Li Banzhi tidak berniat ikut campur. Tindakan Klan Naga Langit selama beberapa tahun terakhir sudah berlebihan, bahkan kurang ajar, terutama kali ini.
Mereka secara terang-terangan mencampuri Kontes Bela Diri Wanzhou, menutup akses ke Qingzhou, dan bahkan merencanakan pembantaian Sekte Pedang Qingzhou untuk menghilangkan saksi mata. Lebih buruk lagi, mereka bahkan dengan berani menargetkan seorang anggota Komite.
Mereka mengerahkan seluruh klan mereka dengan mengabaikan Hukum Guanxuan secara terang-terangan, mempertaruhkan perang melawan Sekte Pedang.
Tindakan mereka dapat dibandingkan dengan pemberontakan, atau mungkin lebih buruk, karena hal itu menunjukkan bahwa mereka menganggap Alam Semesta Guanxuan sebagai wilayah kekuasaan mereka.
Perilaku mereka tidak bisa dimaafkan.
Meskipun begitu, dia tetap maju untuk berbicara atas nama mereka, dan itu semua demi Ao Qianqian. Dia tidak ingin melihat keretakan antara Ye Guan dan Ao Qianqian. Dia bisa melihat keraguan Ye Guan—pergulatan batinnya.
Dia tahu bahwa keengganannya juga disebabkan oleh Ao Qianqian. Dia telah menemaninya melewati berbagai cobaan hidup dan mati. Sekarang, di hadapannya, dia diminta untuk memusnahkan seluruh klannya.
Itu adalah dilema yang menyakitkan.
Perwakilan dari setiap keluarga dan sekte menantikan keputusan Ye Guan. Berita tentang kekacauan di Qingzhou telah menyebar, mengejutkan Alam Semesta Guanxuan.
Zhen Xue dari Klan Zhen melangkah maju. Dia menatap Ye Guan dan berkata, “Guru Akademi, Klan Naga Langit telah melakukan kesalahan, tetapi mengingat kontribusi mereka di masa lalu terhadap Alam Semesta Guanxuan, mungkin mereka bisa terhindar dari kematian.”

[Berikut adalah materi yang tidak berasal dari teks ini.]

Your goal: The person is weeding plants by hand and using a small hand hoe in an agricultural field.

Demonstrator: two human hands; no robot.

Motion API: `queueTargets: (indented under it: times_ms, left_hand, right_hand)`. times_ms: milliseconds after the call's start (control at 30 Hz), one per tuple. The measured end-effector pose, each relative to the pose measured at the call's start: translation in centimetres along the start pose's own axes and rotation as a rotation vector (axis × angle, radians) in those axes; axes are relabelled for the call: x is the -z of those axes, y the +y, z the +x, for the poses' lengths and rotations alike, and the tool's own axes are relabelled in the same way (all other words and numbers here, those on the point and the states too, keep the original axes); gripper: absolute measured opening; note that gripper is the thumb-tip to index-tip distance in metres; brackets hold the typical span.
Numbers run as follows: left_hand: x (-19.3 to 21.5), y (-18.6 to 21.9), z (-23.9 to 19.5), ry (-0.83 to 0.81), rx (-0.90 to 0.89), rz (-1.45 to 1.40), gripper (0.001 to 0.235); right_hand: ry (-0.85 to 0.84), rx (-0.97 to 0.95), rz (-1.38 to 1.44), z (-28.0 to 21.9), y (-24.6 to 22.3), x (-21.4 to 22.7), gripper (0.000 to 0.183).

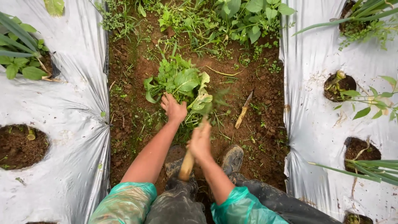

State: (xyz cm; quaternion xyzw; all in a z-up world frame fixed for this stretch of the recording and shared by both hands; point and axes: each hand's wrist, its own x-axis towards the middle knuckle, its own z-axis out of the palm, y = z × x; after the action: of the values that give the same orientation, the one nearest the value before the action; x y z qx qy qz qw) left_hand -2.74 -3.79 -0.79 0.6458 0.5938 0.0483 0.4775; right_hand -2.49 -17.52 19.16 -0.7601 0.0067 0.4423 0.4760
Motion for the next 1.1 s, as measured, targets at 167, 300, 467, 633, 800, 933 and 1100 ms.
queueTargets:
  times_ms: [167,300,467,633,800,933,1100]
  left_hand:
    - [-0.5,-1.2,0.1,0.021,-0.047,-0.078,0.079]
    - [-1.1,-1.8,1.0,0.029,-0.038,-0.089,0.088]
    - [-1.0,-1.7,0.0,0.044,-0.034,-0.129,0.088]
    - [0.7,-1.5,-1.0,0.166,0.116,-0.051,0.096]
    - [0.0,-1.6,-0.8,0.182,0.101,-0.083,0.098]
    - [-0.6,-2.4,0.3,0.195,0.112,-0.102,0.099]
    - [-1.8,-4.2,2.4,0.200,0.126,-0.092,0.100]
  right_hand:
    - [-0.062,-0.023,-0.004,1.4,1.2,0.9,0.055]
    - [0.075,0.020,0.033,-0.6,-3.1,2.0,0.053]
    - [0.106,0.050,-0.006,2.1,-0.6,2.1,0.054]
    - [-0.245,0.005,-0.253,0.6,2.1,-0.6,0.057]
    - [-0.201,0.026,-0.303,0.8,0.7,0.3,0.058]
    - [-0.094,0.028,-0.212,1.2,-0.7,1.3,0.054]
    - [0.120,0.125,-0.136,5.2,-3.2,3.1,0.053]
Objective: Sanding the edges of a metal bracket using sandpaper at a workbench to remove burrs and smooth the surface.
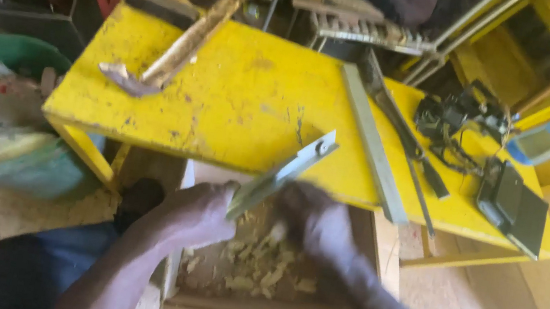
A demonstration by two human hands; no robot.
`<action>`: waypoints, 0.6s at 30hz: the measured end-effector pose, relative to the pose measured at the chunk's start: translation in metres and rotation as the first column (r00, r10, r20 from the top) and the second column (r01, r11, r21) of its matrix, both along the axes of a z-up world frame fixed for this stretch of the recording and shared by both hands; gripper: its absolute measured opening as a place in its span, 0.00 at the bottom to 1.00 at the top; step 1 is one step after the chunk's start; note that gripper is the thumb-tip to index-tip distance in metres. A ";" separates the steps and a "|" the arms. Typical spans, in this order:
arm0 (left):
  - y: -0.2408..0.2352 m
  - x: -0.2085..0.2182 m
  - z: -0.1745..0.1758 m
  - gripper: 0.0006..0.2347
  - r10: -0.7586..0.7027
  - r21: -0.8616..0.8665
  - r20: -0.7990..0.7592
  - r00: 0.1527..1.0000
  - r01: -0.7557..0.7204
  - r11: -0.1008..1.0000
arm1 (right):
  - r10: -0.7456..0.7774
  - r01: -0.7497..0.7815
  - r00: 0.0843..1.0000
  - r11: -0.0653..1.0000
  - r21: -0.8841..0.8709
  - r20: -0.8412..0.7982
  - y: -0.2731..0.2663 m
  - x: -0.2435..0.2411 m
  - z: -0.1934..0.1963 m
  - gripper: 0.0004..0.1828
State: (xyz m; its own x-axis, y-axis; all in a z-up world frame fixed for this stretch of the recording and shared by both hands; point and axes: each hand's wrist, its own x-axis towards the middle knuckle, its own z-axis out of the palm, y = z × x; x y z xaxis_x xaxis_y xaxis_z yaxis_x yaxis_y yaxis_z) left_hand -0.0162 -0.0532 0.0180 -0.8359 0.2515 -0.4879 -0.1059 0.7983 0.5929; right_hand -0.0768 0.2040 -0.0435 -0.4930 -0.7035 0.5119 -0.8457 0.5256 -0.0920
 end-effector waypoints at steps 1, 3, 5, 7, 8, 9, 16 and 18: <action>0.004 0.008 0.001 0.13 -0.006 0.004 0.021 1.000 0.006 1.000 | -0.006 0.006 1.000 1.000 0.004 0.021 0.017 -0.005 -0.002 0.11; -0.001 0.007 0.011 0.14 -0.014 -0.029 0.004 1.000 0.014 0.999 | -0.232 0.233 0.973 0.971 -0.059 0.012 0.035 -0.049 0.002 0.17; -0.001 0.002 0.007 0.16 0.019 -0.032 0.001 1.000 -0.019 0.999 | -0.063 0.068 0.996 0.994 -0.090 0.062 0.016 -0.021 -0.026 0.14; 0.003 0.000 0.026 0.18 0.024 -0.035 0.006 1.000 -0.024 0.999 | 0.083 -0.068 0.990 0.990 -0.125 0.114 0.006 -0.003 -0.032 0.13; 0.004 0.005 0.046 0.18 0.018 -0.040 0.046 0.999 -0.016 0.999 | 0.070 -0.052 0.985 0.992 -0.114 0.159 0.002 0.005 -0.026 0.11; 0.006 0.010 0.067 0.19 0.012 -0.046 0.086 0.996 -0.008 0.999 | 0.057 -0.037 0.977 0.994 -0.102 0.204 -0.002 0.013 -0.019 0.11; -0.007 -0.001 -0.014 0.39 0.125 0.315 0.173 0.977 -0.175 0.933 | 0.118 -0.036 0.925 0.973 -0.227 0.361 -0.016 0.012 0.017 0.02; -0.001 0.008 0.034 0.44 0.133 0.338 0.098 0.986 -0.159 0.928 | 0.521 -0.392 0.762 0.844 -0.367 0.384 -0.046 0.070 0.012 0.20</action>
State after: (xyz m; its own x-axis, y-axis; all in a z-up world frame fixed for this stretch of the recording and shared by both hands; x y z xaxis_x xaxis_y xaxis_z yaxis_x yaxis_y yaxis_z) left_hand -0.0078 -0.0546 0.0521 -0.8420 0.2920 -0.4537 -0.2587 0.5195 0.8144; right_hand -0.0069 0.1584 -0.0317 -0.3634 -0.7843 0.5029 -0.8035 -0.0094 -0.5952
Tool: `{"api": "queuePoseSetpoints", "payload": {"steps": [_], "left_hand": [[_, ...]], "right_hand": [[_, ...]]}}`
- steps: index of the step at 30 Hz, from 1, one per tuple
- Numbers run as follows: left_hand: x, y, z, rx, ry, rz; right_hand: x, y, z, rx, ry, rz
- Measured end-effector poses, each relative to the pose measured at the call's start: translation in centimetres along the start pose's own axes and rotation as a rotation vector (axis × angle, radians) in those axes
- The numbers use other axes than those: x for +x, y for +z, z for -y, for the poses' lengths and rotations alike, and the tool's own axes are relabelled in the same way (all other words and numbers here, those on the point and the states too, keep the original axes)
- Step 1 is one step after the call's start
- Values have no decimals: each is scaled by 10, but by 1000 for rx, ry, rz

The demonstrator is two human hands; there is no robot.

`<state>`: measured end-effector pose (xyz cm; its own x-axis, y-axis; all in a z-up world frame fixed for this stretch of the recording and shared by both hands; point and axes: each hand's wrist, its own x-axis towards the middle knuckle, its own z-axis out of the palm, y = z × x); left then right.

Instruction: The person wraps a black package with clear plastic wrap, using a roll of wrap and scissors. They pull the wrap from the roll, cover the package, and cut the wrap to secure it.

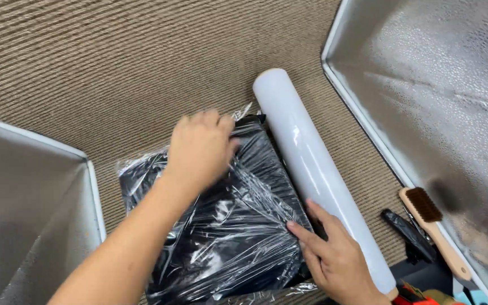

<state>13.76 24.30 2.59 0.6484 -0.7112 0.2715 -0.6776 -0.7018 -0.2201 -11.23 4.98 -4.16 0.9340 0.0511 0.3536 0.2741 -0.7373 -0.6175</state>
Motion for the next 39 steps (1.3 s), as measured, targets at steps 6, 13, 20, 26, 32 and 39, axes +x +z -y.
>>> {"api": "queuePoseSetpoints", "payload": {"steps": [6,13,20,26,32,39], "left_hand": [[-70,-17,-77,-418,-56,367],[-48,-3,-47,-474,101,288],[-31,-17,-65,-257,19,34],[-57,-40,-96,-382,36,-195],[-58,-60,-128,-543,173,-48],[-49,-101,-164,-1104,-94,524]], "right_hand": [[-16,-9,6,51,68,-70],[-14,-27,7,78,223,303],[-85,-89,19,-413,245,-229],[-208,-108,-31,-983,1154,738],[-296,-89,-85,-779,686,37],[-194,-127,-31,-79,352,30]]}}
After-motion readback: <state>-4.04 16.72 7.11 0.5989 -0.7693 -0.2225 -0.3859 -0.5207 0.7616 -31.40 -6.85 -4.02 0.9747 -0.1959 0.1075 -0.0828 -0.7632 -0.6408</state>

Yang lain segera menyusul. Tak lama kemudian, semakin banyak orang maju untuk memohon belas kasihan atas nama Klan Naga Surgawi.
Lagipula, Klan Naga Surgawi memiliki pengaruh yang sangat besar di seluruh Alam Semesta Guanxuan. Karena Ye Guan ragu-ragu, semua orang dapat melihat bahwa dia sedang bergumul dengan keputusannya.
Ini adalah kesempatan sempurna bagi mereka untuk maju dan memohon belas kasihan—tidak hanya untuk memberi Ye Guan jalan keluar yang terhormat tetapi juga untuk mendapatkan rasa terima kasih dari Klan Naga Surgawi.
Saat semakin banyak orang yang datang memohon, ekspresi Ye Guan perlahan melunak.
Tatapan Ketua Klan Jing menjadi semakin dingin saat melihat pemandangan itu.
Tepat saat itu, Bibi Jiao, yang berdiri di samping Ye Guan, tiba-tiba pingsan. Ia menatap Ye Guan yang tampak goyah, dengan ekspresi bingung dan putus asa.
“Jadi… hanya itu? Kematian putra rakyat biasa hanya itu? Kematian tanpa konsekuensi dan tanpa arti penting. Begitukah?”
Ye Guan gemetar hebat, dan kata-katanya seolah menguras darahnya, membuat wajahnya pucat pasi. Dia merasa seperti tenggelam, tidak bisa bernapas. Dia juga merasa seperti baru saja ditampar wajahnya.
Ketertiban? Apakah Hukum Guanxuan memang dimaksudkan untuk mendiskriminasi rakyat jelata? Jika seseorang memiliki kekayaan, kekuasaan, atau koneksi, bisakah ia berada di atas hukum?
Ye Guan tiba-tiba merasakan gelombang kebingungan dan keraguan diri. Sejujurnya, dia adalah Raja yang Bergantung pada Orang Lain, dan seorang pemimpin adalah contoh yang harus diikuti oleh semua orang.
Dengan kata lain, setiap kesalahan… semuanya karena dia.
Satu pikiran muncul dan mendatangkan siksaan tanpa akhir.
Niat Pedang Ordo-nya perlahan-lahan menghilang…
TIDAK!
Ye Guan mengepalkan tinjunya, dan tatapannya menjadi tegas. Dia harus berubah.
“Menurut Hukum Guanxuan, naga-naga dari Klan Naga Surgawi yang hadir hari ini harus segera dieksekusi. Anggota Klan Naga Surgawi yang tersisa harus diasingkan dari Alam Semesta Guanxuan, dan mereka dilarang untuk kembali selamanya.”
“Para Pengawal Guanxuan! Laksanakan perintah ini segera!”
Kata-kata itu membuat semua orang terkejut. Mereka semua menoleh ke kanan untuk melihat siapa yang berbicara, dan mereka melihat Ao Qianqian.